• _Exercise aim_
Reproduce the whole listing that follows, character for character, and drop the images.

• _Provided information_
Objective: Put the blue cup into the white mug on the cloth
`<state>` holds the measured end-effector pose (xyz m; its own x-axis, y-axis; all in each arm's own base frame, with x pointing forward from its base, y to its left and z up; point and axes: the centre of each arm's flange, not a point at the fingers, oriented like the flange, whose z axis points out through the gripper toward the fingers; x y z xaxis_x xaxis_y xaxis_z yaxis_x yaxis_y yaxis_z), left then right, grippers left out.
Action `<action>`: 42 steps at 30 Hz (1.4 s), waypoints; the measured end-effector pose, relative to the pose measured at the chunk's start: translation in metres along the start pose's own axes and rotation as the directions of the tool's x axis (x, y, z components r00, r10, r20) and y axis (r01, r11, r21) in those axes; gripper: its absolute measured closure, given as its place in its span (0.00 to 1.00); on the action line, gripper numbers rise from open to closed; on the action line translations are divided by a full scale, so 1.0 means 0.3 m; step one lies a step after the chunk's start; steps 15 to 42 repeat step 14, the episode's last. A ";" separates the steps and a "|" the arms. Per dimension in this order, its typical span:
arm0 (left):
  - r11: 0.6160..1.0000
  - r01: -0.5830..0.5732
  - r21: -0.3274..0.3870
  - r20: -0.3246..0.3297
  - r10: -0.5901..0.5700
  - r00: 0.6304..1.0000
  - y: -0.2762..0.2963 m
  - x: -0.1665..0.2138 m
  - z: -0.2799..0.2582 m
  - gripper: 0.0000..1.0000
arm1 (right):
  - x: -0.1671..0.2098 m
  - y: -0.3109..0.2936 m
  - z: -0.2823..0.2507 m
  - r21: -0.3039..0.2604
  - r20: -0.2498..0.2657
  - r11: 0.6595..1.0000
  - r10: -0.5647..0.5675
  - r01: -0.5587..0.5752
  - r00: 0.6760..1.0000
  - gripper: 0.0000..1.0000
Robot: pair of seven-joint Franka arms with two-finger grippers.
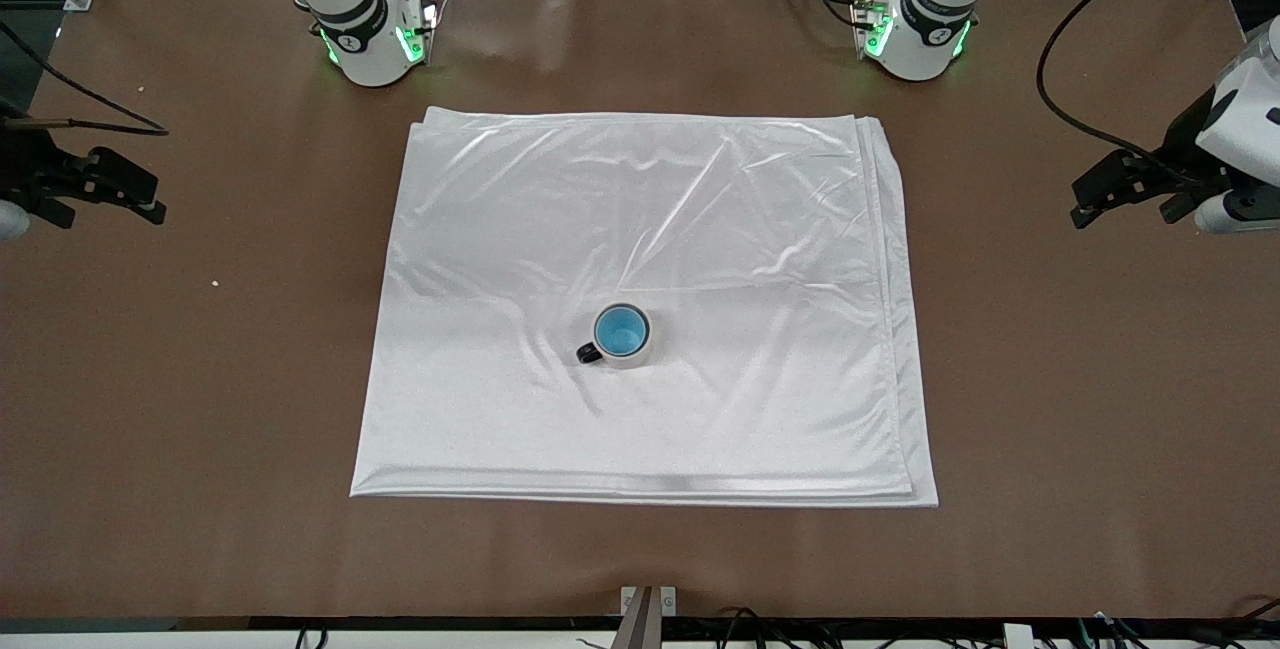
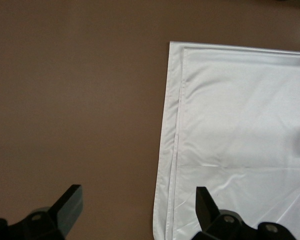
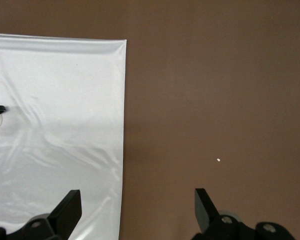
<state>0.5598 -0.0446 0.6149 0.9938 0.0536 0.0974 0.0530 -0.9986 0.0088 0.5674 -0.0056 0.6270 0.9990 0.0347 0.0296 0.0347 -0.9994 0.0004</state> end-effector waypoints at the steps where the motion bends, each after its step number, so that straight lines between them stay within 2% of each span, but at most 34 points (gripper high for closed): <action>1: 1.000 -0.003 0.000 0.000 0.003 1.000 0.000 0.000 0.000 0.00 | 0.000 0.000 0.000 0.000 0.000 1.000 0.000 0.000 1.000 0.00; 42: 1.000 -0.016 0.000 -0.001 0.016 1.000 0.000 0.000 -0.001 0.00 | 0.000 0.004 0.000 0.000 0.000 1.000 0.003 -0.003 1.000 0.00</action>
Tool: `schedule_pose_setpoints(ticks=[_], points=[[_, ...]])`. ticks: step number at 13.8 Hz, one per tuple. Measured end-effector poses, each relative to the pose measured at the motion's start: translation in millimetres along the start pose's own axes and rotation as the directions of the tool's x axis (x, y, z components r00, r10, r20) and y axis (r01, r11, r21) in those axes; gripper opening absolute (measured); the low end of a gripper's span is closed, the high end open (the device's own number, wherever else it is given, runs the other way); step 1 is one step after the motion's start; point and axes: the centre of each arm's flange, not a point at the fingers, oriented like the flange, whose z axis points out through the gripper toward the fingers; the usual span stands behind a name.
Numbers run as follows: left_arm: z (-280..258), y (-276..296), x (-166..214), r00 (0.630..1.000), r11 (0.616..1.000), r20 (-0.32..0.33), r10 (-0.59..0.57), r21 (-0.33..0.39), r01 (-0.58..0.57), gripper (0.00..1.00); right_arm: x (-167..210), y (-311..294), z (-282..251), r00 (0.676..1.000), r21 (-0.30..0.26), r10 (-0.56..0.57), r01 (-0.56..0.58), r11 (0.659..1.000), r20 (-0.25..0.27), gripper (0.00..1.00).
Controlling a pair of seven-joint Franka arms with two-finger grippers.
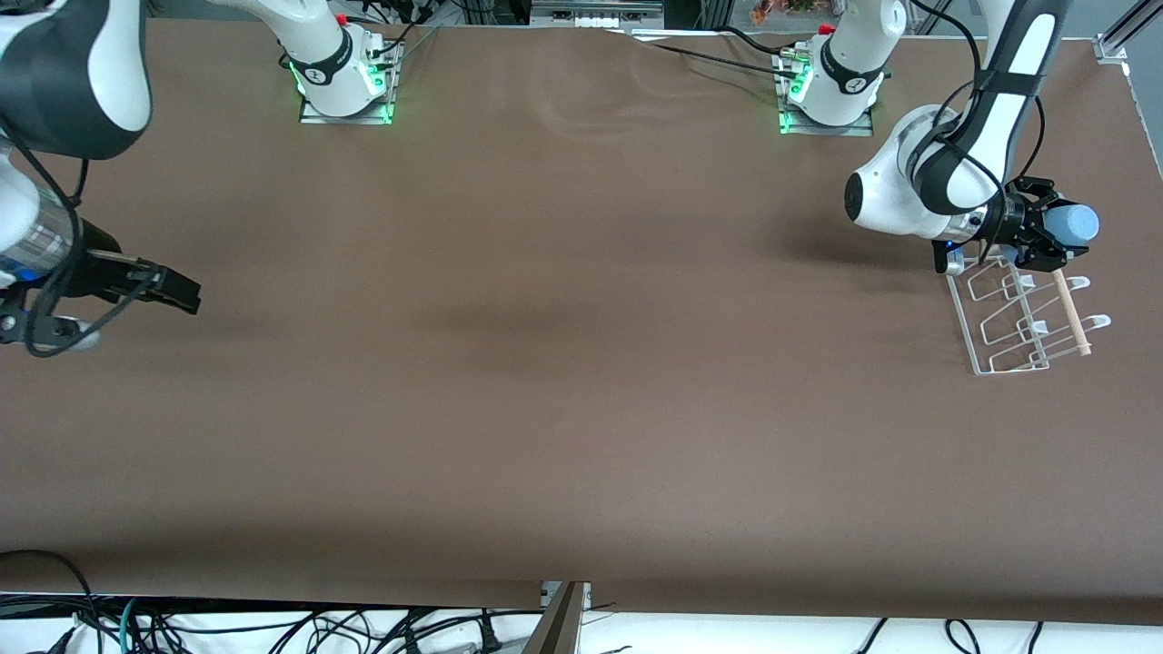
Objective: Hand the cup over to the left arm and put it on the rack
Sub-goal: 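Lower the cup onto a rack peg and open the left gripper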
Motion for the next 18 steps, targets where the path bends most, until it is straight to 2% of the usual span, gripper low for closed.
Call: schedule_pose_setpoints(ticks=[2, 7, 8, 10, 14, 18], points=[[1.3, 3.9, 8.5, 1.000, 1.000, 0.007, -0.011, 0.016, 0.010, 0.74, 0.4, 15.2, -16.5, 1.000, 0.013, 0.019, -0.019, 1.000, -0.021, 1.00], [9.6, 15.4, 33.9, 1.000, 1.000, 0.002, -0.026, 0.008, 0.026, 0.74, -22.2, 48.3, -22.8, 0.998, 0.116, 0.017, -0.025, 0.993, 0.068, 1.00], [11.0, 16.5, 35.4, 1.000, 1.000, 0.003, -0.028, 0.009, 0.028, 0.74, -29.4, 51.8, -23.4, 0.997, 0.122, 0.009, -0.018, 0.992, 0.076, 1.00], [12.8, 17.8, 39.5, 0.999, 0.999, 0.005, -0.036, 0.017, 0.036, 0.74, -46.2, 48.8, -28.3, 0.997, 0.091, -0.023, 0.016, 0.996, 0.078, 1.00], [12.9, 23.9, 62.4, 0.999, 0.999, -0.011, -0.049, 0.014, 0.049, 0.74, -84.3, 43.2, -29.9, 0.996, 0.073, -0.041, 0.035, 0.997, 0.074, 1.00], [12.3, 23.8, 75.7, 0.998, 0.998, -0.022, -0.052, 0.022, 0.052, 0.74, -91.7, 68.5, -26.2, 0.997, 0.071, 0.003, -0.008, 0.997, 0.074, 1.00]])
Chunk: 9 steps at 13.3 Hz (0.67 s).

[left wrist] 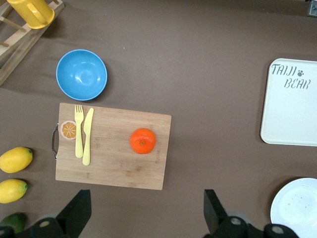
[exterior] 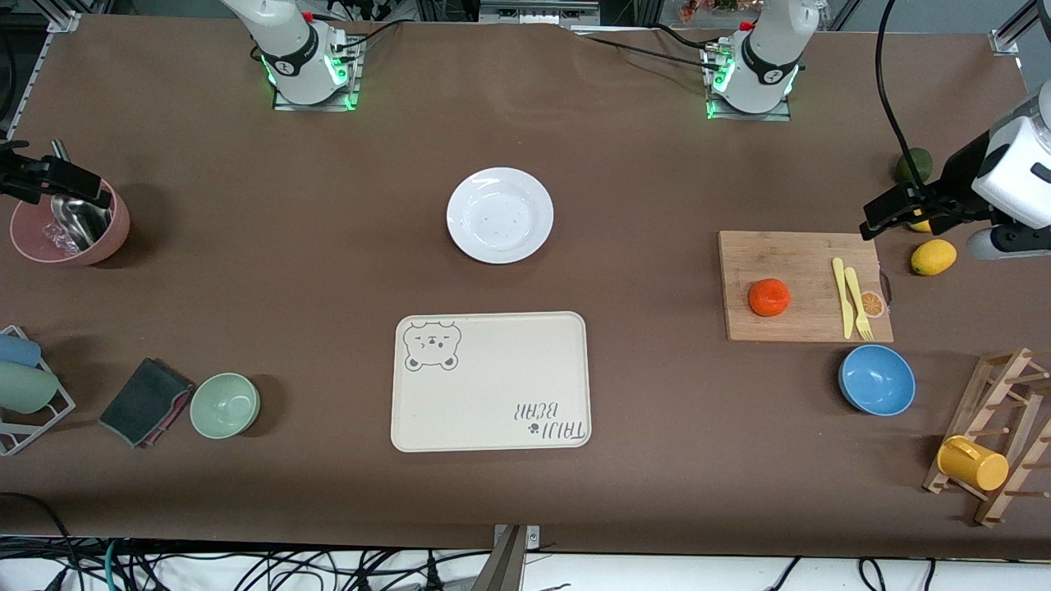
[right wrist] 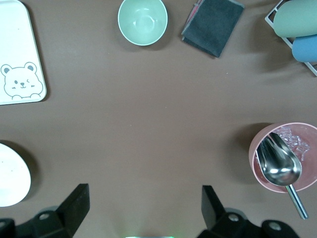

• _Task response_
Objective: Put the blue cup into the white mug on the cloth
`<state>` holds the measured end-effector pose (xyz m; its own x-axis, y-axis; all in each arm's own base frame, with x pointing forward from its base, y to its left and z up; point and axes: the centre of each arm's flange, not a point at the fingers, oriented like the flange, whose z axis points out through the gripper toward the fingers; x y z xaxis_x xaxis_y xaxis_z yaxis_x yaxis_y yaxis_z), left then right, grippers left out.
Action `<action>`: 42 steps at 30 Hz (1.4 s), waypoints; the measured end-effector pose, relative to the pose measured at the chunk's start: translation in metres along the start pose's own axes and rotation as the directions of the tool's x axis (x, y, z components r00, r10, r20) and y axis (r01, r11, r21) in those axes; gripper: its absolute measured closure, given as its place in its span (0.00 to 1.00); on the action line, gripper numbers rise from open to closed; on the action line translations are divided by a full scale, so 1.0 means 0.3 m; step one lies a step after the chunk's start; steps 15 to 42 repeat step 14, the episode's last. A ";" separates the steps and a "|" the arms. Per dimension in this order, its typical span:
arm0 (left):
  - r11: 0.6160..1.0000
  - r01: -0.5830..0.5732
  - r21: -0.3274..0.3870
  - r20: -0.3246..0.3297
  - r10: -0.5901..0.5700
  - r00: 0.6304..1.0000
  - y: -0.2762..0.2963 m
  - x: -0.1665..0.2138 m
  - z: -0.2799..0.2582 m
  - gripper: 0.0000..1.0000
arm1 (right):
  - x: -0.1671..0.2098 m
  - y: -0.3109..0.2936 m
  - z: -0.2823..0.2507 m
  - r21: -0.3039..0.2604
  - r20: -0.2498..0.2657
  - r11: 0.6595..1.0000
  - r10: -0.5647..0.5675
  - r01: -0.5587..0.5752
  - r00: 0.6760..1.0000
  - gripper: 0.0000..1.0000
Robot: pair of seven-joint Franka arms with two-finger grippers.
<state>0.5598 -0.0446 0.6149 0.9938 0.0536 0.0974 0.0530 -0.9986 0.0088 0.5674 -0.0056 0.6270 0.9990 0.0347 0.0296 0.0347 -0.9994 0.0004</state> end-effector waypoints at the steps where the motion bends, each after its step number, so that straight lines between them stay within 2% of each span, but at most 34 points (gripper high for closed): <action>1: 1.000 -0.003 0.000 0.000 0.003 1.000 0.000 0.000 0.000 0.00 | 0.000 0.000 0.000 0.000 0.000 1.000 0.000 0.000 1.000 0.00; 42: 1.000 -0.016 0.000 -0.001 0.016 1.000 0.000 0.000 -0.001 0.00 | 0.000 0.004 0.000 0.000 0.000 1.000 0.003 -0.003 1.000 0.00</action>
Tool: `schedule_pose_setpoints(ticks=[_], points=[[_, ...]])`. ticks: step number at 13.8 Hz, one per tuple. Measured end-effector poses, each relative to the pose measured at the motion's start: translation in millimetres along the start pose's own axes and rotation as the directions of the tool's x axis (x, y, z components r00, r10, r20) and y axis (r01, r11, r21) in those axes; gripper opening absolute (measured); the low end of a gripper's span is closed, the high end open (the device's own number, wherever else it is given, runs the other way); step 1 is one step after the motion's start; point and axes: the centre of each arm's flange, not a point at the fingers, oriented like the flange, whose z axis points out through the gripper toward the fingers; the usual span stands behind a name.
Numbers run as follows: left_arm: z (-280..258), y (-276..296), x (-166..214), r00 (0.630..1.000), r11 (0.616..1.000), r20 (-0.32..0.33), r10 (-0.59..0.57), r21 (-0.33..0.39), r01 (-0.58..0.57), gripper (0.00..1.00); right_arm: x (-167..210), y (-311..294), z (-282..251), r00 (0.676..1.000), r21 (-0.30..0.26), r10 (-0.56..0.57), r01 (-0.56..0.58), r11 (0.659..1.000), r20 (-0.25..0.27), gripper (0.00..1.00).
Controlling a pair of seven-joint Franka arms with two-finger grippers.
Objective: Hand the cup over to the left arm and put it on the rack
Sub-goal: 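Lower the cup onto a rack peg and open the left gripper
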Motion for the next 18 steps, targets where the path bends most, until it is straight to 2% of the usual span, gripper low for closed.
Call: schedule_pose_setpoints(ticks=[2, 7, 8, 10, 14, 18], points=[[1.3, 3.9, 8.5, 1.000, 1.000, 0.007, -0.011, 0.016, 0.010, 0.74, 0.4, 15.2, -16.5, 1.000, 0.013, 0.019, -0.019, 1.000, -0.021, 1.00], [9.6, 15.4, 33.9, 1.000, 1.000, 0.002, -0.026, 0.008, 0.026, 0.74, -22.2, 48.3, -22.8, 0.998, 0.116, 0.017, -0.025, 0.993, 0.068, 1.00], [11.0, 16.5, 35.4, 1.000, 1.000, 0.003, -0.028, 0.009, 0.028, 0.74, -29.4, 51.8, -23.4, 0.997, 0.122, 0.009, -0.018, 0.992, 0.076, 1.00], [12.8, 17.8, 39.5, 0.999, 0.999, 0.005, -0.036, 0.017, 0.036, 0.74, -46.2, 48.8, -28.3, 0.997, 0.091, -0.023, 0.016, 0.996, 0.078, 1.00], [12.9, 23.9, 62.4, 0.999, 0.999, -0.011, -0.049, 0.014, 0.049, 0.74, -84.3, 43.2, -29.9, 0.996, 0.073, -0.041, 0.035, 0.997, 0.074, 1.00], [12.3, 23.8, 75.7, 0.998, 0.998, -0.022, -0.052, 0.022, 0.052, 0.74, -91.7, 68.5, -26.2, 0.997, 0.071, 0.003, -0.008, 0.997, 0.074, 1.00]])
Chunk: 9 steps at 13.3 Hz (0.67 s).

[left wrist] 
[exterior] 
[right wrist] 

What precedes this is the full answer.